Freddy Rincón is a legend. The former Colombian soccer player scored one of the most important goals of the Colombian team and his death, announced early this Thursday, left a wave of mourning in the country that remembers him celebrating his goals and his triumphs.

Rincón, 55, died in Cali, Colombia, after three days in hospital. The former soccer player suffered a spectacular traffic accident in the early hours of this Monday, which left him in a serious state of health and later caused his death.

The soccer planet, pending the health of Rincón
This was Freddy Rincón’s accident

In the early hours of April 11, around 4:30 in the morning, the vehicle in which Rincón was traveling collided with a bus from the Western Integrated Mass Transportation System (MIO). In a video from a security camera from a nearby building, it is seen how at the intersection of Calle Quinta with Carrera 34 in Cali, cars collide, dragging the private vehicle in which the former soccer player was traveling along with three other people a block later. Rincon was not driving the vehicle, according to authorities.

The mayor of Cali, Jorge Iván Ospina, informed local media on Monday that the vehicle in which Rincón was traveling as a passenger did not respect the red light of a traffic light and collided with a MIO feeder bus.

A recklessness of the driver could have been the cause of the accident.

“From one of the security cameras of one of the neighboring buildings, the impact can be seen, the possible recklessness of the driver can be seen, the collision is very strong,” Ospina said. “The truck, all the evidence shows us that it ran a red light… they were also coming fast and that’s why this collision of this magnitude,” she added.

After the accident, the vehicle in which Rincón was traveling was severely hit in the right front part, taking away a traffic signal. Meters behind was the public service bus with which he collided, according to a video that was known of the accident.

The damage to the car in which Freddy Rincón was riding

The bus driver and two companions of the former player underwent a breathalyzer test and showed no evidence of alcohol. Freddy Rincón, due to his state of health, has not undergone a test, according to the mayor. At the moment it is unknown if a fourth person was in the car where the former soccer player was traveling.

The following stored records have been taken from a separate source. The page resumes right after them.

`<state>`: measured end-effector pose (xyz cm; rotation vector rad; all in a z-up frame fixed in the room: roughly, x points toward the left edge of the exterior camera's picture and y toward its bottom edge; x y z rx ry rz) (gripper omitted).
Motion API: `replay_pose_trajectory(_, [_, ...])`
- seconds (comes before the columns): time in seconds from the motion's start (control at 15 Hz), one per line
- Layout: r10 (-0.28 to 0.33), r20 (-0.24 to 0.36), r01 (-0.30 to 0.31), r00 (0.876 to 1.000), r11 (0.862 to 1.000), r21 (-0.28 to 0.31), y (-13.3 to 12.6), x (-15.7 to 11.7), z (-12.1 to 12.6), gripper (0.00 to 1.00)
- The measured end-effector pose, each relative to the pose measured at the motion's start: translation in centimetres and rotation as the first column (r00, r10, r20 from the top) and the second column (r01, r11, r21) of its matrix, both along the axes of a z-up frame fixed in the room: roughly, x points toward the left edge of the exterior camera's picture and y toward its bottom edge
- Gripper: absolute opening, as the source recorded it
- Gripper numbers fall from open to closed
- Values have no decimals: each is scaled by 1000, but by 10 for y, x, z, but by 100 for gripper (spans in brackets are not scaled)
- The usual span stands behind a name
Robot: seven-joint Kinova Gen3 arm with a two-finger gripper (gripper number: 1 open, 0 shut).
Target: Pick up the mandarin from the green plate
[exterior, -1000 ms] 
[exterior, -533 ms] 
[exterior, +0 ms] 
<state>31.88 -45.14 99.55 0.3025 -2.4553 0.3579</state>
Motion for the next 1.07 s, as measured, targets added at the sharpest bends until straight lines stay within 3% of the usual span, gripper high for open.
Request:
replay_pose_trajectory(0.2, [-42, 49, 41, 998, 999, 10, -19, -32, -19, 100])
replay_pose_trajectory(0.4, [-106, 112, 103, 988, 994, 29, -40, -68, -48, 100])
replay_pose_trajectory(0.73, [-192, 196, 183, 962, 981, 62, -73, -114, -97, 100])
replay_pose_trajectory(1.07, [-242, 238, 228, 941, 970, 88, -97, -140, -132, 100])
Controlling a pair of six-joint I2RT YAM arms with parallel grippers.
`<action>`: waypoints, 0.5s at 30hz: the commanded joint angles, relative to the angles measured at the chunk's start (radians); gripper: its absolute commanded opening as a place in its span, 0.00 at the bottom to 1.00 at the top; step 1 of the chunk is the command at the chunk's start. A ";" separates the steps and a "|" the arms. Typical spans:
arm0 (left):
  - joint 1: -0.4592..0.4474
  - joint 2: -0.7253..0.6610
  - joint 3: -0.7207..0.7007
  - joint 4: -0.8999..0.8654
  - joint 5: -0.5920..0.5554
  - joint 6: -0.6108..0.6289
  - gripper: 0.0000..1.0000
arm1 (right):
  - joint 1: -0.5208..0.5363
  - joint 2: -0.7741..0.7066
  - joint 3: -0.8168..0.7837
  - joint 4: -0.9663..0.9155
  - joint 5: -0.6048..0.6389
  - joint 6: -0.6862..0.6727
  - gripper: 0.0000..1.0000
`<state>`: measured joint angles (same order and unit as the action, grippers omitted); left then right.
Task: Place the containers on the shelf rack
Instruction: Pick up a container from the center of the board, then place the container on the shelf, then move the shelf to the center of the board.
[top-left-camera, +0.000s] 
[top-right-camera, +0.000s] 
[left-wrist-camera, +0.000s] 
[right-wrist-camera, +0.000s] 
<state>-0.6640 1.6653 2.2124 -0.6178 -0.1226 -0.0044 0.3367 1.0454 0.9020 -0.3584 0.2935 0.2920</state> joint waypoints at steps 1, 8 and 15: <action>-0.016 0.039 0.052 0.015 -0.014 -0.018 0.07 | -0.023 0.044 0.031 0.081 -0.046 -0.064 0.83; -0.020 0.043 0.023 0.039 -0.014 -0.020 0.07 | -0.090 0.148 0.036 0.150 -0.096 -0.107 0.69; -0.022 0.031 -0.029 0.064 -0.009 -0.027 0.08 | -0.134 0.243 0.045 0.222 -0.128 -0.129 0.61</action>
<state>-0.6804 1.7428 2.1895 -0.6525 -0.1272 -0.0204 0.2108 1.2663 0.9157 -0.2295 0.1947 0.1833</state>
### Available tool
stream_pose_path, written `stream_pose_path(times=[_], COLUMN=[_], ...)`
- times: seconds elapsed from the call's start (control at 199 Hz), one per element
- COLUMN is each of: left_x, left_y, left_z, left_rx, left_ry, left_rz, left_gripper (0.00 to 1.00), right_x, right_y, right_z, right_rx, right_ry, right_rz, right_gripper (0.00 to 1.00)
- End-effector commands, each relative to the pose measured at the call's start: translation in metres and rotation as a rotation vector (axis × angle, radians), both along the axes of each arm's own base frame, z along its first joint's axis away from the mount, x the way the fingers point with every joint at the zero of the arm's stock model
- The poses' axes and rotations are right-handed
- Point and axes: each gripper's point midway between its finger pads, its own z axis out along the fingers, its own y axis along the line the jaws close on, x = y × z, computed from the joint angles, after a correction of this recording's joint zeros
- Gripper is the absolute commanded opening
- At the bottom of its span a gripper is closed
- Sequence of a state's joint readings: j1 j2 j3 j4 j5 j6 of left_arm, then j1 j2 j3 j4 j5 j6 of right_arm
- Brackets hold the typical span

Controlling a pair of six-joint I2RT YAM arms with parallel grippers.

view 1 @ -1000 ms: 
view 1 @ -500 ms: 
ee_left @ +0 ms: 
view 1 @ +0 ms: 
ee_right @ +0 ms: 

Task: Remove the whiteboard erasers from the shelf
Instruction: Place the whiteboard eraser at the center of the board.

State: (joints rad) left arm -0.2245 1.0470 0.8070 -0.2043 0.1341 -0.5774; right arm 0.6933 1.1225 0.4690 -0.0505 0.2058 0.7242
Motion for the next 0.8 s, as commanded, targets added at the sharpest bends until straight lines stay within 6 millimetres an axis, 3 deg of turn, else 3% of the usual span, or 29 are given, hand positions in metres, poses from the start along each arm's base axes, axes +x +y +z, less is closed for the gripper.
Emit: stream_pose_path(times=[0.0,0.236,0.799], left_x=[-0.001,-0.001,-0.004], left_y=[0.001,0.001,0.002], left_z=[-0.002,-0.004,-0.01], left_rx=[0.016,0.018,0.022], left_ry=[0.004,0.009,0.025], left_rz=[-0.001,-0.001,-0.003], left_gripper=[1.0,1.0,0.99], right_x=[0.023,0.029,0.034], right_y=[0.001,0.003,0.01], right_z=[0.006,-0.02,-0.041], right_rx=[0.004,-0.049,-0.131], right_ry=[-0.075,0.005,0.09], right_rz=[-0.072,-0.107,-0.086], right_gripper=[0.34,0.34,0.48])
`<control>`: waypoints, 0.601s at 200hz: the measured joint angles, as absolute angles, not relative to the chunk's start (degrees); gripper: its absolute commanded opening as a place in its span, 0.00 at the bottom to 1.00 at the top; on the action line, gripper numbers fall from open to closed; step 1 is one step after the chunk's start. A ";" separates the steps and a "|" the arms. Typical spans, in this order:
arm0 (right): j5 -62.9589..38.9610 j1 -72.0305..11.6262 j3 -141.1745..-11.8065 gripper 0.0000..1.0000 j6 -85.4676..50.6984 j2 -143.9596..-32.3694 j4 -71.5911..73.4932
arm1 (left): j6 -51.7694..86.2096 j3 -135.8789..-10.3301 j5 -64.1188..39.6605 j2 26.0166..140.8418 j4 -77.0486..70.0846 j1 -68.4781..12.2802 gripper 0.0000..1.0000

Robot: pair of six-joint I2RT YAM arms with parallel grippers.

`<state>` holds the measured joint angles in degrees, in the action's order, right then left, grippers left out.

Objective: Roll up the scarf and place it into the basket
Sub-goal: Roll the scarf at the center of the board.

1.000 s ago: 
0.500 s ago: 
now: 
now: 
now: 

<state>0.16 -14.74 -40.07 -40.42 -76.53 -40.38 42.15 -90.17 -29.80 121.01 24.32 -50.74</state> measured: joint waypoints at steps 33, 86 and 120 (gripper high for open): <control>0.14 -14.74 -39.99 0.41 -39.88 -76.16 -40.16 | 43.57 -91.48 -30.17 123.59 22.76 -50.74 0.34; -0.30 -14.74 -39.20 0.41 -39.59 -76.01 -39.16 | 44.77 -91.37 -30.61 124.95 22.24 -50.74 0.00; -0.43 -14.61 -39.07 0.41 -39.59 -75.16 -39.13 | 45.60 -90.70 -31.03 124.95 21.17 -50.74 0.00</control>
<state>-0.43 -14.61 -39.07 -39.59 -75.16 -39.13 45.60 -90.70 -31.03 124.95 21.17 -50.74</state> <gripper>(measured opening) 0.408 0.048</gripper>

According to Ospina, the Colombian Prosecutor’s Office is carrying out investigations into the accident.

Freddy Rincón was left in a “deeply critical” condition

After the accident, Rincón was transferred to the Imbanaco Clinic in Cali, which since Monday constantly reported on his state of health. He was operated on Monday for a “severe head injury”, according to a statement from the clinicand then transferred to the intensive care unit where he remained for the last three days.

The Clinic reported on Tuesday that it was monitoring Rincón’s health status and that it did some “additional studies on his brain” to determine what steps to take.

“Freddy Eusebio’s (health) condition remains deeply critical,” Hours before the death of the former soccer player, Dr. Laureano Quintero Barrera had said, medical director of the Imbanaco Clinic. According to Quintero Barrera and the health reports issued by the Clinic in recent days, Rincón’s evolution was not favorable.

In the early hours of this Thursday, April 14, 2022, the Clinic reported the death of Freddy Rincón.

Rincón, the author of one of the most important goals in Colombia

Freddy Eusebio Rincón played three World Cups (1990, 1994 and 1998) and scored 17 goals in 84 games for Colombia. He was born in 1966 in Buenaventura, in western Colombia, and was one of the most outstanding players of his country’s golden generation in the 1990s. In addition to the goal against Germany, he scored two goals in the remembered 5-0 against Argentina in Buenos Aires in 1993.

On June 19, 1990, at the Giuseppe Meazza stadium in Milan, Freddy Rincón scored the most important goal of the Colombian National Team until then and the most remembered in that country (perhaps until James Rodríguez’s great goal against Uruguay in 2014). Rincón’s celebratory cry after the goal, a smile with shining white teeth and two clenched fists, reflects the significance of the dying goal: at the last moment of a difficult match against the team that would be world champion days later for Colombia to pass, for the first time in its history, to the round of 16 of a World Cup after a 28-year absence from the most important tournament in football.

Freddy Rincón on the iconic goal against Germany in Italy 90

He retired as a player in 2004 and later coached third division teams in Brazil. He was assistant director to Vanderlei Luxemburg at Atlético Mineiro in 2010, and to Jorge Luis Pinto at Millonarios de Colombia in 2019.